The final panelist to speak, Rosalind Dixon LL.M. ’04, S.J.D. ’08, a professor of law at the University of New South Wales in Australia, approached the question from the perspective of comparative law, contrasting the U.S. system to those in other constitutional democracies. First, she said, amending the Constitution “is really the most difficult process in the world to achieve relative to countries that are peer democracies. And secondly, the U.S. Congress is much more polarized than most equivalent legislatures.” 
 
In addition, many other nations make it easier for people to reverse unpopular decisions by their highest courts. “I think the thing that stands out most is that the Court is very, very entrenched in terms of the finality of its decisions relative to Article Five [of the Constitution] or any equivalent override provision. … Most countries allow either amendment or override in some form, by simple or fairly weak supermajority vote.” 

“The Court is very, very entrenched in terms of the finality of its decisions relative to Article Five [of the Constitution] or any equivalent override provision. … Most countries allow either amendment or override in some form, by simple or fairly weak supermajority vote.”
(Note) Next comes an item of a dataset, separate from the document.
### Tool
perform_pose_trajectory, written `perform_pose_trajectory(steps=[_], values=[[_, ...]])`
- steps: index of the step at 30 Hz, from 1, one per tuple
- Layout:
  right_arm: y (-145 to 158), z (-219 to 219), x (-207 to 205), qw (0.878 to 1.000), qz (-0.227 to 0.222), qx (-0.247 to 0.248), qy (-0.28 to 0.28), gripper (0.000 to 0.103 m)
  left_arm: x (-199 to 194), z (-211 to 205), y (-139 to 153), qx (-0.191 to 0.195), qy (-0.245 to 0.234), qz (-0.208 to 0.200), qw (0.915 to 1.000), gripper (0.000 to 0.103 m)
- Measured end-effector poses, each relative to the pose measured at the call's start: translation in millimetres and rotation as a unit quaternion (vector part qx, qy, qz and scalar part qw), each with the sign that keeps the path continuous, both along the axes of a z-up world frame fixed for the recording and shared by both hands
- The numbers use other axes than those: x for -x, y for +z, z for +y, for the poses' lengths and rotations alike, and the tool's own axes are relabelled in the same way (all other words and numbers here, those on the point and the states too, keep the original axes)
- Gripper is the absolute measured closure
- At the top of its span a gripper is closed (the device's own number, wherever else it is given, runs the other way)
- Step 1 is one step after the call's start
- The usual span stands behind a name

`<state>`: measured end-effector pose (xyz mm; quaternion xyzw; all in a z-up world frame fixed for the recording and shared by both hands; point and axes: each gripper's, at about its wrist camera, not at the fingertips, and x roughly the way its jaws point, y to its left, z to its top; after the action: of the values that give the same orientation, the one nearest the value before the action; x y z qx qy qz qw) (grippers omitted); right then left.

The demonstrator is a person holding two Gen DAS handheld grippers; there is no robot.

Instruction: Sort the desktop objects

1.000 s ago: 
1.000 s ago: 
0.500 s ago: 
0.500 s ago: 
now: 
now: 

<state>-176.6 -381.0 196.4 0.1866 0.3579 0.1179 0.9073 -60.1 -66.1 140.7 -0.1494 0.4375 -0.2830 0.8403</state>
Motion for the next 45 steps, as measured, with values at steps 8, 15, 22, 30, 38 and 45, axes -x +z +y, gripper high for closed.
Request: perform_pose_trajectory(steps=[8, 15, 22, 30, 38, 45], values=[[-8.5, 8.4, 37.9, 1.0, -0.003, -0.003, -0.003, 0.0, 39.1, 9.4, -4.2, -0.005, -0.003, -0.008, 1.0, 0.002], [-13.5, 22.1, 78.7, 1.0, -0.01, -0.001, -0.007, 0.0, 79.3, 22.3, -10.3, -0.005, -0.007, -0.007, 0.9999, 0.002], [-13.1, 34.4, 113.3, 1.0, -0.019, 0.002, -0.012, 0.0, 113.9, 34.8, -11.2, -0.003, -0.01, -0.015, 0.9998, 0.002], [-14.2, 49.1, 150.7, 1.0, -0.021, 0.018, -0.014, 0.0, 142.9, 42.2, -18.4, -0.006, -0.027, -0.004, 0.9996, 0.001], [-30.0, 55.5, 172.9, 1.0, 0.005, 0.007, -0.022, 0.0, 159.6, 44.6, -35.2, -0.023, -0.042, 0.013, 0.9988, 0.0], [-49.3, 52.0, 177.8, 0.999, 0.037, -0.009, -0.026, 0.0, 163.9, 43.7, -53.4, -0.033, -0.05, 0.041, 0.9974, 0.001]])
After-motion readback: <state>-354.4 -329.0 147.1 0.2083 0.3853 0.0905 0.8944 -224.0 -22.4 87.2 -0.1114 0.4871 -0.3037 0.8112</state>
Rosalind Dixon LL.M. ’04, S.J.D. ’08, a professor of law at the University of New South Wales in Australia


Dixon recounted her testimony to Biden’s Supreme Court commission, in which she commended the use of “suspended declarations of invalidity, meaning decisions that come into effect only after a period of time,” giving Congress and state legislatures opportunity to act accordingly. In the case of the Dobbs decision, she said, this approach would have enabled states to update their statutes to avoid century-old directives springing back into existence. “We cannot have 19th century laws governing access to abortion, whatever your views on that question,” she said. 
 
Citing the justices’ lack of interference into investigations of the events of January 6, 2020, or the FBI’s seizure of documents at Donald Trump’s estate at Mar-a-Lago, she cautioned against being overly critical of the Court, warning that further diminishment of its perceived legitimacy could undermine its ability to safeguard basic democratic norms.  
 
“We need to approach this with a view to empowering democratic politics and encouraging a more responsive Court,” she said, “but not further alienating a conservative Court into stepping away from its absolutely most fundamental function, which is to uphold the rule of law in a constitutional democracy.” Agreeing with Dixon, Re posited a Nixon-to-China analogy, noting that decisions like Dobbs might give the Court sufficient credibility with conservatives to support law enforcement actions involving former President Trump in a non-partisan fashion. 
 
In response, Rodríguez pointed to testimony before the Biden commission by former Canadian Supreme Court Justice Rosalie Abella, who is currently a visiting professor at Harvard Law School. Abella, she recalled, had argued that “legitimacy depends on whether people like the results the Court is reaching. And everything flows from there.”  
 
Echoing Re’s earlier comments, Rodríguez argued that Abella’s testimony reinforces the importance of the more gradualist approach for which the Court was known under the influence of Roberts and Kennedy and, previously, Justice Sandra Day O’Connor. “I think that is a maybe the most valuable dimension of gradualism,” Rodríguez said. “Even if you can see the arc reaching the same result in 20 or 30 years, I do think that it will tend to be done in a way that is less likely to lead people to think that we can’t trust the Court at all.” 
  
Duke’s Siegel said the current Court’s recent slip in the polls is the result of the counter-majoritarian process by which it was constituted. “[F]or the first time in American history … we had a president who lost the popular vote successfully nominate three people in four years to the Court that were confirmed by a Senate majority representing a minority of the nation. So, it’s not like it should be some great mystery why we have a Court that is out of step with where a majority or a supermajority of the of the country is.”